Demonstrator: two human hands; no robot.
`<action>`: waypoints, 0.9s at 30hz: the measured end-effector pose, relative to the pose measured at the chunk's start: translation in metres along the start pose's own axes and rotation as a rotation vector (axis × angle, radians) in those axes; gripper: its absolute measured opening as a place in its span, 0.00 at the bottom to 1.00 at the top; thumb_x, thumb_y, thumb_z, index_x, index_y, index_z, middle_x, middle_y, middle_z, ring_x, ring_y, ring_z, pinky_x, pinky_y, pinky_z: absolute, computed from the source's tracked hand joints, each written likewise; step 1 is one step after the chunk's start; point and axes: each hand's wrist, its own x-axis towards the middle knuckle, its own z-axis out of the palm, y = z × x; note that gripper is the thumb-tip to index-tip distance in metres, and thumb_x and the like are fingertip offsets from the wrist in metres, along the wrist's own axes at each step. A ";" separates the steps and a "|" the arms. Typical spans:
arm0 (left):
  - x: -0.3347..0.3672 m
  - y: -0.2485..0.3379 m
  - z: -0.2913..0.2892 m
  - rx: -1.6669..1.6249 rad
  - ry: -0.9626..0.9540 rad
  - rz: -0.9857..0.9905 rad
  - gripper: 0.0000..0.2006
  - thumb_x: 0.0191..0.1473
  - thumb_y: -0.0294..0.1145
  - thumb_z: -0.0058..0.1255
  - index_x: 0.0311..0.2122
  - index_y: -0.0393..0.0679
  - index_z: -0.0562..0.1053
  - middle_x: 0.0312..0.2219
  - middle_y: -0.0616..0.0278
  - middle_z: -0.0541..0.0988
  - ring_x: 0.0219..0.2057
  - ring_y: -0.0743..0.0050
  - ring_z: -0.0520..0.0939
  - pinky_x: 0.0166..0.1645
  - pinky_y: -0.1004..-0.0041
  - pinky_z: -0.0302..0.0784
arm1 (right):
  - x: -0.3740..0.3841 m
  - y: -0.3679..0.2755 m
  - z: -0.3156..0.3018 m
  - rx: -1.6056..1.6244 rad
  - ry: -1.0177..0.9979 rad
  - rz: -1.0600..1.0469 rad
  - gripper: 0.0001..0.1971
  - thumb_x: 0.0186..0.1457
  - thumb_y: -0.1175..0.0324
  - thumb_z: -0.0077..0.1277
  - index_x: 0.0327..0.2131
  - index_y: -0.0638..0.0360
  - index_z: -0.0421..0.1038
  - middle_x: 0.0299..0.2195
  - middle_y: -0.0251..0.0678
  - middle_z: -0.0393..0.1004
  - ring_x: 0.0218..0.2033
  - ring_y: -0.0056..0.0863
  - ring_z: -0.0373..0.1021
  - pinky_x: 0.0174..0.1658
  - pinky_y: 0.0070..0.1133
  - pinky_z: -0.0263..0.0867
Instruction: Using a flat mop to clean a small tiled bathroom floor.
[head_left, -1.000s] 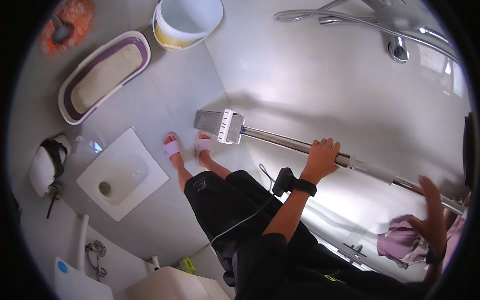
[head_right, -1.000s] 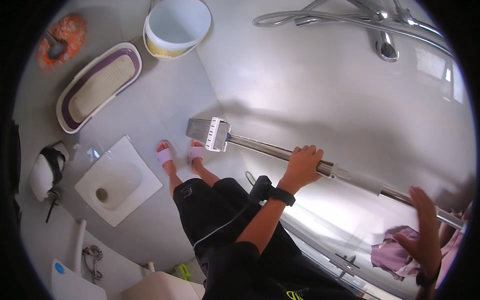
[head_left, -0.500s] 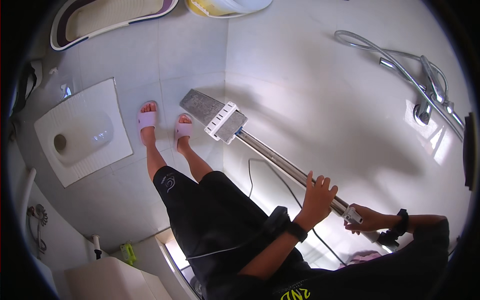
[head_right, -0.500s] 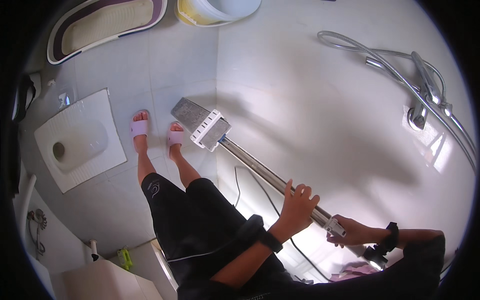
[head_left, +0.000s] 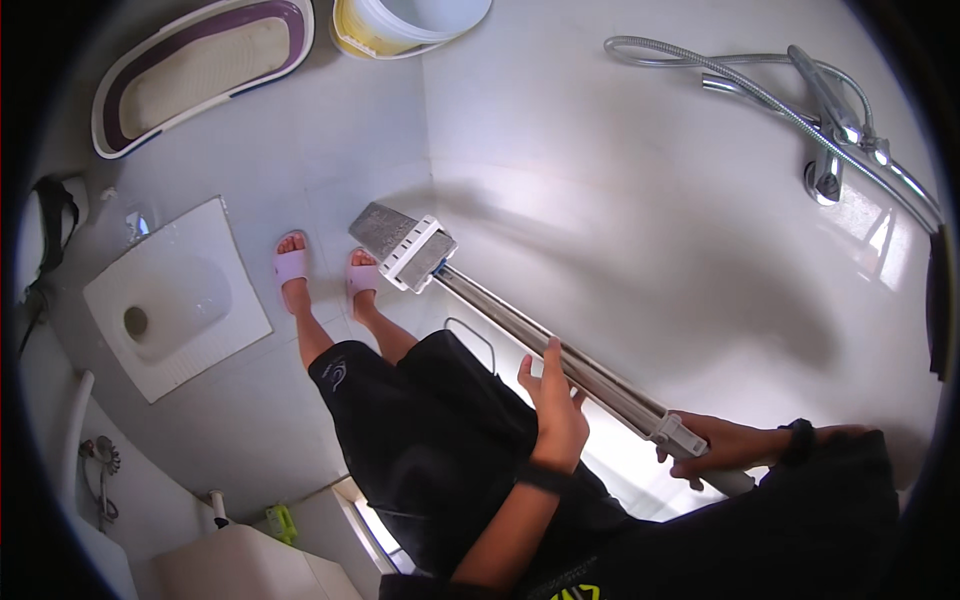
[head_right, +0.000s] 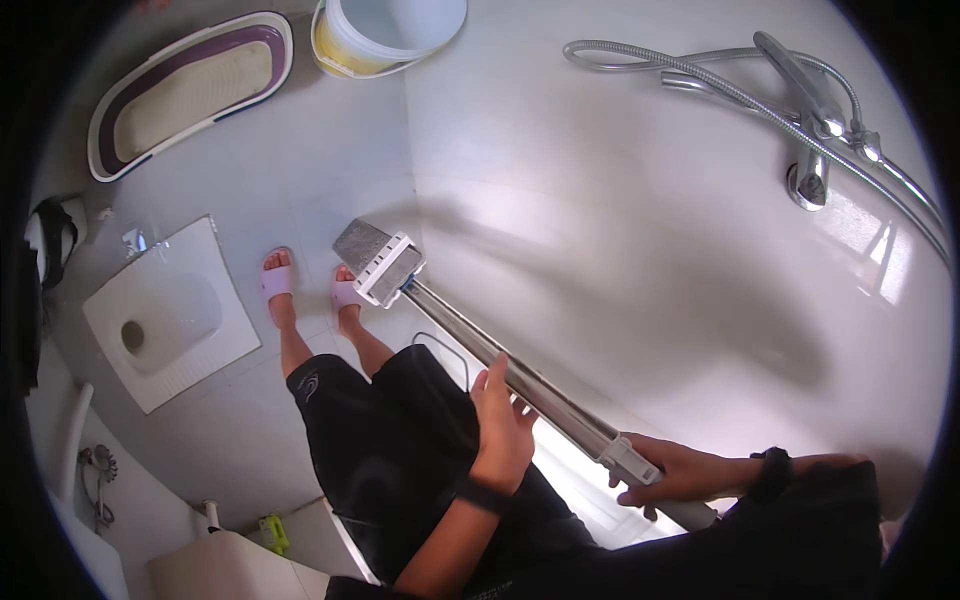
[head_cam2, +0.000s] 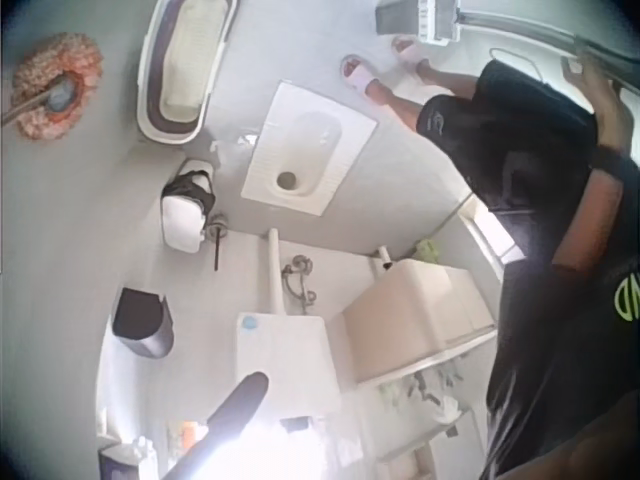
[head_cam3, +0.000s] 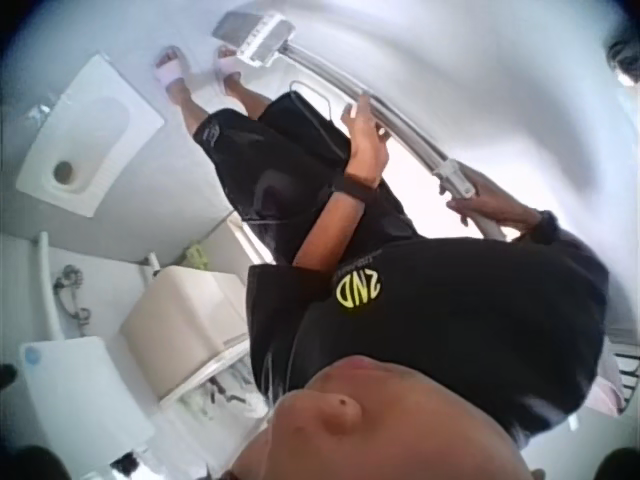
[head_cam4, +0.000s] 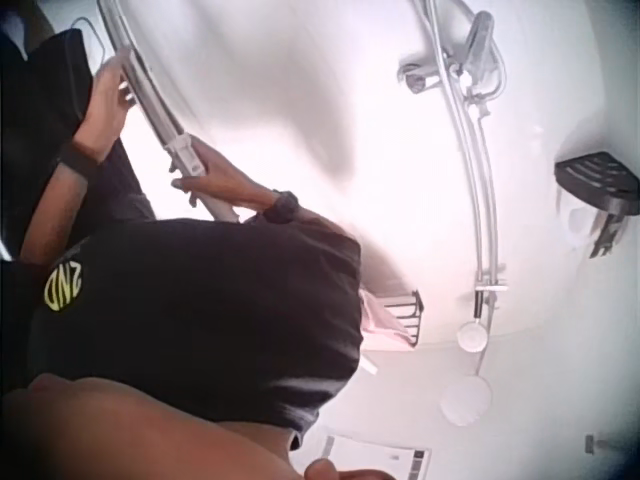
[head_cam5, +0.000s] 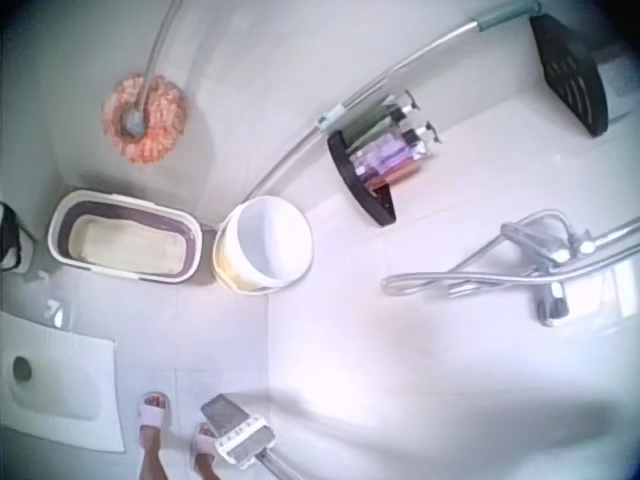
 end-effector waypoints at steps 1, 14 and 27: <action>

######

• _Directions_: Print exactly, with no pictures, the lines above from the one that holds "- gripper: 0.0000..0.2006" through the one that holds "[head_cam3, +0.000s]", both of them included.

• _Answer below_:
  - gripper: 0.0000..0.2006
  - thumb_x: 0.0191..0.1473
  - thumb_y: -0.0294..0.1145
  - thumb_z: -0.0058..0.1255
  - index_x: 0.0311..0.2122
  - index_y: -0.0393..0.0679
  - index_z: -0.0562..0.1053
  - middle_x: 0.0312..0.2219
  - middle_y: -0.0616..0.0278
  - middle_z: -0.0541..0.0988
  - ring_x: 0.0219..0.2057
  - ring_y: -0.0743..0.0050
  - ring_z: -0.0520..0.0939
  - pinky_x: 0.0166..0.1645
  - pinky_y: -0.1004..-0.0041
  - pinky_z: -0.0302..0.0784
arm1 (right):
  - x: -0.3740..0.3841 m
  - y: -0.3679..0.2755 m
  - z: -0.3156..0.3018 m
  - rx: -1.6056..1.6244 rad
  - ry: -1.0177..0.9979 rad
  - rz: -1.0600..1.0469 rad
  - gripper: 0.0001..0.1971
  - thumb_x: 0.0186..0.1457
  - thumb_y: -0.1175..0.0324
  - thumb_z: -0.0077..0.1277
  - index_x: 0.0327..0.2131
  - index_y: -0.0638..0.0360
  - index_z: -0.0421..0.1038
  - middle_x: 0.0299..0.2195
  - middle_y: -0.0251..0.0678
  - middle_z: -0.0393..0.1004
  - ring_x: 0.0218..0.2033
  - ring_y: -0.0056..0.0863
  - ring_z: -0.0373..0.1021
  - pinky_x: 0.0174..0.1658
  - pinky_y: 0.0070..0.1133
  - pinky_z: -0.0263..0.0867
Instruction: Using a flat mop to clean a small tiled bathroom floor.
[head_left, -1.000s] 
[head_right, -1.000s] 
[head_left, -0.500s] 
[head_right, -0.500s] 
[head_left, +0.000s] 
[head_right, +0.000s] 
[head_cam2, +0.000s] 
[head_cam3, +0.000s] 

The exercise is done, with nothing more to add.